### What needs to be done
Print nothing but the lines below starting at the line that holds "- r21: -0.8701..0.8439" and ending at the line that holds "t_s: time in", including both, each exactly as written.

Stored items from a collection:
*-*-*

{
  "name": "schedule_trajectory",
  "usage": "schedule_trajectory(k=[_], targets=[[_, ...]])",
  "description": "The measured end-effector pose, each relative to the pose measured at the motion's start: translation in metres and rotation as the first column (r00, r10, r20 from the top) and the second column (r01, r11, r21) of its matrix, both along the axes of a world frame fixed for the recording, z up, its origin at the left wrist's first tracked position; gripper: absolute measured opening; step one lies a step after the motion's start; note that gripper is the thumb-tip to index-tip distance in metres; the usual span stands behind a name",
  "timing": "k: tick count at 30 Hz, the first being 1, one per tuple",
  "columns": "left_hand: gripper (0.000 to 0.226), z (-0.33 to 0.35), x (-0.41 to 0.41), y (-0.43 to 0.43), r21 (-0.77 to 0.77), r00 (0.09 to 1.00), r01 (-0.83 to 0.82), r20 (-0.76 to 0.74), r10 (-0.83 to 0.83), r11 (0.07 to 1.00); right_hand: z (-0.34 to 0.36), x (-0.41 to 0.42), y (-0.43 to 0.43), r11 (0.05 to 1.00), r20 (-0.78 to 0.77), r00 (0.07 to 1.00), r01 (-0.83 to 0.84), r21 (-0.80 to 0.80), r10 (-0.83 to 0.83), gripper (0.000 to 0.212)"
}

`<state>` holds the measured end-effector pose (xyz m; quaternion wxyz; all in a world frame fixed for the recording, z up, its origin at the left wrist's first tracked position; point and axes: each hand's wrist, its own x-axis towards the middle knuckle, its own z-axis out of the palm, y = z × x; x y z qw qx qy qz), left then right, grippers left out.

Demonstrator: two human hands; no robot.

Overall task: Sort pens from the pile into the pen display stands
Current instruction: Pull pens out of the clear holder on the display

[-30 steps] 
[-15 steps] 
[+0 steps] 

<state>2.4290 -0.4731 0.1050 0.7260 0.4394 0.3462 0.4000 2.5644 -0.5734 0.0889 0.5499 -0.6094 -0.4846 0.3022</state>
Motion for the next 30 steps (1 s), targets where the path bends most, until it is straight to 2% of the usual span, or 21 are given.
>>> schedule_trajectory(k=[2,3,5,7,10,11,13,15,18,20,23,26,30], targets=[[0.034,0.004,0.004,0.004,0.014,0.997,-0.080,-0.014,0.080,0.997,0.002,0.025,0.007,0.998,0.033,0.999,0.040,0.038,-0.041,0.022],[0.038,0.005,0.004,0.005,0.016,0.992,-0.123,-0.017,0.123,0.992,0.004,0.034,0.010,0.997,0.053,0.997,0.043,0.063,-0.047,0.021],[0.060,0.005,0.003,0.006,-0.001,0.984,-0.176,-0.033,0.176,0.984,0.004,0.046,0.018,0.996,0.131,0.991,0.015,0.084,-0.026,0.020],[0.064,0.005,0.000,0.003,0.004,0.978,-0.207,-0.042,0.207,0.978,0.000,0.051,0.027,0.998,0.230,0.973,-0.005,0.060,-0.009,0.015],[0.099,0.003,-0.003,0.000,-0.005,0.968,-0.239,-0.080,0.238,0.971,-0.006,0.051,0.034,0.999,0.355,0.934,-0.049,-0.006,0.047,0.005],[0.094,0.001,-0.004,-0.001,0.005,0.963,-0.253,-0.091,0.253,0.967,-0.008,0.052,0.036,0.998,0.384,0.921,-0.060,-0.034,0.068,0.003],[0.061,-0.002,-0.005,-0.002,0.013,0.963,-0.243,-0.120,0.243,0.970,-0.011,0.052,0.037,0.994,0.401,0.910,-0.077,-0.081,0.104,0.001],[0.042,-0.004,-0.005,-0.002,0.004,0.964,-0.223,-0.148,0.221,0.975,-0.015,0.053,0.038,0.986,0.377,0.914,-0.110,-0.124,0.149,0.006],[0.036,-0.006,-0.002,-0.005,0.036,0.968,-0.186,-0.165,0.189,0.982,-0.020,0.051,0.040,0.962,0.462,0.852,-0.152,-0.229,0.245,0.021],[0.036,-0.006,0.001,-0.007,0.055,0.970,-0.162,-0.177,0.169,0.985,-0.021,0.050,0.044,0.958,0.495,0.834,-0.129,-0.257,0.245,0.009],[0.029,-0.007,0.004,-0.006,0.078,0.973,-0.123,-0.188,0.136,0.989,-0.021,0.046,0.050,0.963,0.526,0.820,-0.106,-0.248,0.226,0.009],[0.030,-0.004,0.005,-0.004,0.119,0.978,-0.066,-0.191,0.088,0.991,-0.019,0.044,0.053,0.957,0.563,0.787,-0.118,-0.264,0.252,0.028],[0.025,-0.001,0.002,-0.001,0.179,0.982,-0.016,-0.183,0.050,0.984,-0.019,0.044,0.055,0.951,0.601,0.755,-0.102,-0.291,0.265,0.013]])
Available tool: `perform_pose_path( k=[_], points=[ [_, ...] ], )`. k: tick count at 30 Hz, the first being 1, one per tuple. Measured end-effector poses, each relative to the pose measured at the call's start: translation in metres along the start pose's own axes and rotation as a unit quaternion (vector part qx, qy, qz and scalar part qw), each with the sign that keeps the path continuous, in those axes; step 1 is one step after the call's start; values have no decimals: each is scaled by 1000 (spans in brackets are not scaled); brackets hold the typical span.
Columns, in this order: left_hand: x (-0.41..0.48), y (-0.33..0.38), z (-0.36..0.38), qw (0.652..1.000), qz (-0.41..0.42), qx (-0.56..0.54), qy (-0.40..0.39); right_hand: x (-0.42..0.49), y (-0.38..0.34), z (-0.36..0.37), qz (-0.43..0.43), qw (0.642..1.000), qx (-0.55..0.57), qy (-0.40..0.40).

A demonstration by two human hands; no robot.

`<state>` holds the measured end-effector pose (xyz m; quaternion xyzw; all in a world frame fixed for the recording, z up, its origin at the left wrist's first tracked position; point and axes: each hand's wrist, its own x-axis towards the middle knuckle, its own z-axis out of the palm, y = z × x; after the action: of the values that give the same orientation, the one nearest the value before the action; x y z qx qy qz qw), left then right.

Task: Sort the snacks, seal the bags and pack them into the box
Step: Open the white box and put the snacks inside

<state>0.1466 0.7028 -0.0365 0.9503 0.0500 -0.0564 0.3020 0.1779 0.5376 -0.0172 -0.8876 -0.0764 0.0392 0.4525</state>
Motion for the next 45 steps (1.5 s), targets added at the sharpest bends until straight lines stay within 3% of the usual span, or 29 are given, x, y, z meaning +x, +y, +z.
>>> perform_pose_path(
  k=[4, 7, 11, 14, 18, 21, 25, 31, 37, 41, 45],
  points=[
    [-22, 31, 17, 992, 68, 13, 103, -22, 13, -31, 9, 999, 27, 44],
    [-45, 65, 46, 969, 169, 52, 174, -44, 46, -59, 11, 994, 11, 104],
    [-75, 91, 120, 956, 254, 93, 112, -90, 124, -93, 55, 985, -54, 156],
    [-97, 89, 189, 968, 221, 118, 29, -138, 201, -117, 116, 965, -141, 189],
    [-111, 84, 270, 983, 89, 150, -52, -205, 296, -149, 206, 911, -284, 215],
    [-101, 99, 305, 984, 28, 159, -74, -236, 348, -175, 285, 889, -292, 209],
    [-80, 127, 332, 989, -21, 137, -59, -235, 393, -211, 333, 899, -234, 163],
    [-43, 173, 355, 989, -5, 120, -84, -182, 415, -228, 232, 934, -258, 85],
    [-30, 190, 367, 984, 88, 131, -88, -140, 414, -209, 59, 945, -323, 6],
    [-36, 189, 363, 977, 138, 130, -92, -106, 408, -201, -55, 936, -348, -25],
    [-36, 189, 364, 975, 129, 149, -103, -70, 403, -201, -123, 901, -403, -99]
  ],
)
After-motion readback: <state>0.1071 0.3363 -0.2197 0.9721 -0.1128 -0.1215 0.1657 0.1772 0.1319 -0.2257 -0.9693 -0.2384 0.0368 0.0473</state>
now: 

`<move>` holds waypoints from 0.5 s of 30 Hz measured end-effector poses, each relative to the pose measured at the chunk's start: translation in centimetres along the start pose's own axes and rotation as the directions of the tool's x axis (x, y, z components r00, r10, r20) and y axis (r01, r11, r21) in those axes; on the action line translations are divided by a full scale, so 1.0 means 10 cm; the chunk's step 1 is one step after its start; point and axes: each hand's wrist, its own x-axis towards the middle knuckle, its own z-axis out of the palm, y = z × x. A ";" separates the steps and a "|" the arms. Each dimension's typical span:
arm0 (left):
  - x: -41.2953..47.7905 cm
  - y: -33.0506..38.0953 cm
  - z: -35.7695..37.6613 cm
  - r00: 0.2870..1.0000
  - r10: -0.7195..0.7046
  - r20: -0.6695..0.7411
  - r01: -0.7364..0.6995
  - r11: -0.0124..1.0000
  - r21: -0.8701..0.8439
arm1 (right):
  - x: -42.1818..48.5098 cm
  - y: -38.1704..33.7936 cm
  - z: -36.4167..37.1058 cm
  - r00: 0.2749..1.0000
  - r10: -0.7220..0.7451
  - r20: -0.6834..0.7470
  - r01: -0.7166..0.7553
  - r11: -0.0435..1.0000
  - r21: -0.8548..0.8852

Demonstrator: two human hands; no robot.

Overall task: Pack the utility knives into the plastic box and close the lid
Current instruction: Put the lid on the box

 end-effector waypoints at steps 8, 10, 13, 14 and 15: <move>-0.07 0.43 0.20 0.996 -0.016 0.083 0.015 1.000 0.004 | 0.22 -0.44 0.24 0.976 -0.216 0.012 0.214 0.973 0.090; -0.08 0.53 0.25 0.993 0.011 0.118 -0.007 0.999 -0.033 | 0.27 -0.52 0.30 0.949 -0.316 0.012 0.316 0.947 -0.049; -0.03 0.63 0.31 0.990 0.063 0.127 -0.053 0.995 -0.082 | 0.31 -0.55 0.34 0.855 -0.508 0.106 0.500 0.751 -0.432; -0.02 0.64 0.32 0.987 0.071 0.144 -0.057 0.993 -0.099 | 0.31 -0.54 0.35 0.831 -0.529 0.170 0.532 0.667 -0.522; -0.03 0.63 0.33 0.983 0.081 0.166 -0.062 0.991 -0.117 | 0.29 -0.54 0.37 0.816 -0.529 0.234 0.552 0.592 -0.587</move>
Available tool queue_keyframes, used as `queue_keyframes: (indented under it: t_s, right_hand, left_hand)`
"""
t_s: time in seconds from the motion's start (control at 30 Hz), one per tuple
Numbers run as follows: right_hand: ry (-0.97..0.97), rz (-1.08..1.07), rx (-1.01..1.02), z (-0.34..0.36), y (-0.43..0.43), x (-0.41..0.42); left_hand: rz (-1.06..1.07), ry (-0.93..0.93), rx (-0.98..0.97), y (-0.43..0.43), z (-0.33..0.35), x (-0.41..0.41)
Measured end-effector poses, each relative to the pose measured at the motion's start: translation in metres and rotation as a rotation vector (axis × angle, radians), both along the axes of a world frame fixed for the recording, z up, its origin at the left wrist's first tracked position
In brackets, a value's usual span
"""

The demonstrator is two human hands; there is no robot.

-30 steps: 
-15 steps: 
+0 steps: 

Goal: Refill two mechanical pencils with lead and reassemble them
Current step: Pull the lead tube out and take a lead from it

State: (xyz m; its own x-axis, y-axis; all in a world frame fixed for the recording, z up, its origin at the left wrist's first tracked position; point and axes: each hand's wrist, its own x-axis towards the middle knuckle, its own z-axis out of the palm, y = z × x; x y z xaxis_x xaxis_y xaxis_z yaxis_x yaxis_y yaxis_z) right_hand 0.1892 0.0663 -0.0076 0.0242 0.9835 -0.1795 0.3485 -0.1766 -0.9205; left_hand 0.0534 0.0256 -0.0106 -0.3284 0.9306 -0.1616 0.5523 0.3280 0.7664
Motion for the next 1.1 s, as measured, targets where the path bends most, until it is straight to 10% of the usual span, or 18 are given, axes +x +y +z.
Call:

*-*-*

### Problem solution
  - r21: -0.8701..0.8439
arm1 (right):
  - x: -42.1818..48.5098 cm
  - y: -38.1704..33.7936 cm
  - z: -36.4167..37.1058 cm
  - r00: 0.2749..1.0000
  - r10: -0.7220..0.7451
  - r20: -0.6834..0.7470
  - r01: -0.7166..0.7553
  - r11: -0.0435..1.0000
  - r21: -0.8548..0.8852

Demonstrator: two human hands; no robot.

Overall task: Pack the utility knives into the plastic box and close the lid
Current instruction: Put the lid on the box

 end-effector waypoints at steps 8, 10, 13, 14 and 15: <move>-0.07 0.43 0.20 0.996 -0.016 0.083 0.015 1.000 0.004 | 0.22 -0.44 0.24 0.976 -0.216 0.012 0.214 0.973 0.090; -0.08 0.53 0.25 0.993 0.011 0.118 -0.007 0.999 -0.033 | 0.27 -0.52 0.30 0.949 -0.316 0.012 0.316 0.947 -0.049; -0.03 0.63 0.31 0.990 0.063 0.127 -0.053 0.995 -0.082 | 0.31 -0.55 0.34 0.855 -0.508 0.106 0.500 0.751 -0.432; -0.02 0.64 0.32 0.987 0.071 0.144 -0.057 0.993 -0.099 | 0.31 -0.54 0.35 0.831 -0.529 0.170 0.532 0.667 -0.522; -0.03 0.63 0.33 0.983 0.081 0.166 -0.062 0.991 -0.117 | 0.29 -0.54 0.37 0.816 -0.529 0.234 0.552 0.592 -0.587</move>
Available tool queue_keyframes, used as `queue_keyframes: (indented under it: t_s, right_hand, left_hand)`
"""
t_s: time in seconds from the motion's start (control at 30 Hz), one per tuple

No more output is expected here.